Within these entries, which lines include the string "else"? Copy each one.

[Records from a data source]
■ ■ ■ ■ ■
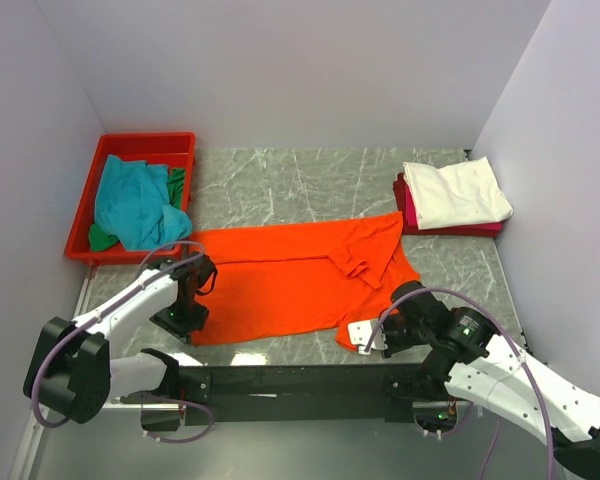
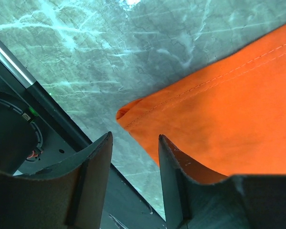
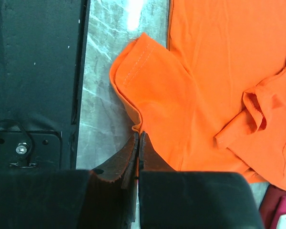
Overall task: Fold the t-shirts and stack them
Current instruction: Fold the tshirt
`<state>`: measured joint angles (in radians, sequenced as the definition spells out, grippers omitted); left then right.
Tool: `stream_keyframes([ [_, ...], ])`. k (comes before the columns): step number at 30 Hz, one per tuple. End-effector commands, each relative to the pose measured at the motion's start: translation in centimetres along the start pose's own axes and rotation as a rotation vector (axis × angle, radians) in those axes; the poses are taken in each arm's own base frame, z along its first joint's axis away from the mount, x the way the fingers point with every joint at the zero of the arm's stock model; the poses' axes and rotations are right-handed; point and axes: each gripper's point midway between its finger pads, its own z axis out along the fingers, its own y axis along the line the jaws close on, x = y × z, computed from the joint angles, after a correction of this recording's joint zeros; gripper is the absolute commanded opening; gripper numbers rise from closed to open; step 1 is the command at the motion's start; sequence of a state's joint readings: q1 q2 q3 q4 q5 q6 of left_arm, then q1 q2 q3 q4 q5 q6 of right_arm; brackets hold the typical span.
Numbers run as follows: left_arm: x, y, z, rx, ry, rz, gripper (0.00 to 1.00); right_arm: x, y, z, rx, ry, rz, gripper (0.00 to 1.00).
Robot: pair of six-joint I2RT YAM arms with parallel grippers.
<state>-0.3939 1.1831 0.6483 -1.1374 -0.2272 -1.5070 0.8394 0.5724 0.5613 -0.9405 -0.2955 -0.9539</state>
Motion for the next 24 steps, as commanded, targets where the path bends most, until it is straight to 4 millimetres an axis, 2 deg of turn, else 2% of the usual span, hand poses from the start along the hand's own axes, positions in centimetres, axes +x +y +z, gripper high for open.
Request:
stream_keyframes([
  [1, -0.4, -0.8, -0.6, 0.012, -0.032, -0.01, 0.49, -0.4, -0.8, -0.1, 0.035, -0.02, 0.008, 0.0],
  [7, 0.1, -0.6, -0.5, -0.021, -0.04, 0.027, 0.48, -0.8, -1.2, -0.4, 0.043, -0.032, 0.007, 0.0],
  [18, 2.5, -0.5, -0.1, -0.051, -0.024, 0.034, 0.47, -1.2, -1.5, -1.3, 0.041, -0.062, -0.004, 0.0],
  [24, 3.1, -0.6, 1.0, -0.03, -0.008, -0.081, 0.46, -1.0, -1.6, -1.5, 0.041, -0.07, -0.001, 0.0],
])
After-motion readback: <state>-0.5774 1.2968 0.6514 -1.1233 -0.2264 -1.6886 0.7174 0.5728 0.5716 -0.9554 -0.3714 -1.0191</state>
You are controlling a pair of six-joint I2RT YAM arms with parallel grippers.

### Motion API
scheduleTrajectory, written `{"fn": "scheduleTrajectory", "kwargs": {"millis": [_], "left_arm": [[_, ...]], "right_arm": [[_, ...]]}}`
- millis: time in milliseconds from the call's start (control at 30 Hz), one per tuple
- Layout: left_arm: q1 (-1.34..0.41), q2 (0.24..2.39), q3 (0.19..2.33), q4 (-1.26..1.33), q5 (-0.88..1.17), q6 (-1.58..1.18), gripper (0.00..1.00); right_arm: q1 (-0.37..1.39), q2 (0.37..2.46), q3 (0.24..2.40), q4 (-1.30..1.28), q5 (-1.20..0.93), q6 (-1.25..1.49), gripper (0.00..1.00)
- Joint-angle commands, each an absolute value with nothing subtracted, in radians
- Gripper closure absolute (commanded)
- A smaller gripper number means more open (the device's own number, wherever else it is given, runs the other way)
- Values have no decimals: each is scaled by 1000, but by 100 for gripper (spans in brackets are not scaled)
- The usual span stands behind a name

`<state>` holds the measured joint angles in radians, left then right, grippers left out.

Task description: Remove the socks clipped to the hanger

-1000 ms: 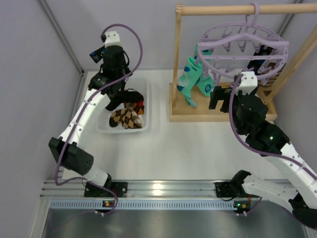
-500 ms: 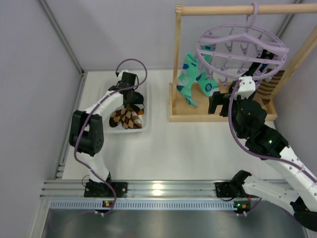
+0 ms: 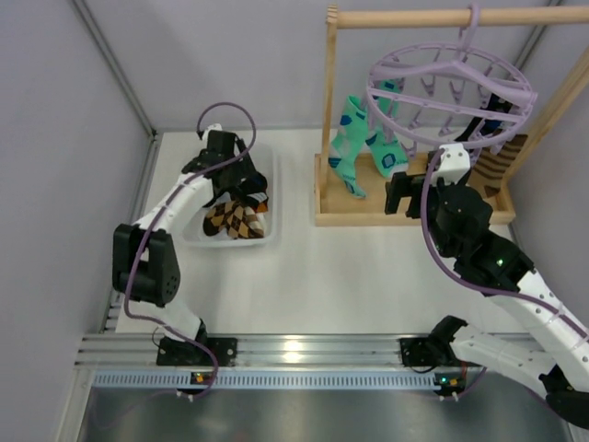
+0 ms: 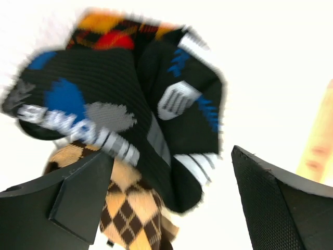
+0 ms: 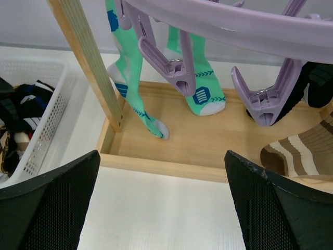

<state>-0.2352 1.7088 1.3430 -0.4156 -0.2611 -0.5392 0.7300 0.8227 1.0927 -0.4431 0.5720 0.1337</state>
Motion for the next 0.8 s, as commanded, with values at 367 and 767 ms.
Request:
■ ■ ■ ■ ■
## [Worked solution]
Motion for the next 24 steps, as commanded, targets where the path bends most, until it is straight to 4 millimetres an axis, 2 deg of turn, else 2% of the usual span, hand poses from the start along the hand's own axes, positions in centimetres, axes +x +y +z, gripper high for open.
- A smaller gripper number means more open (the device's own number, wherever else it is given, runs the other way)

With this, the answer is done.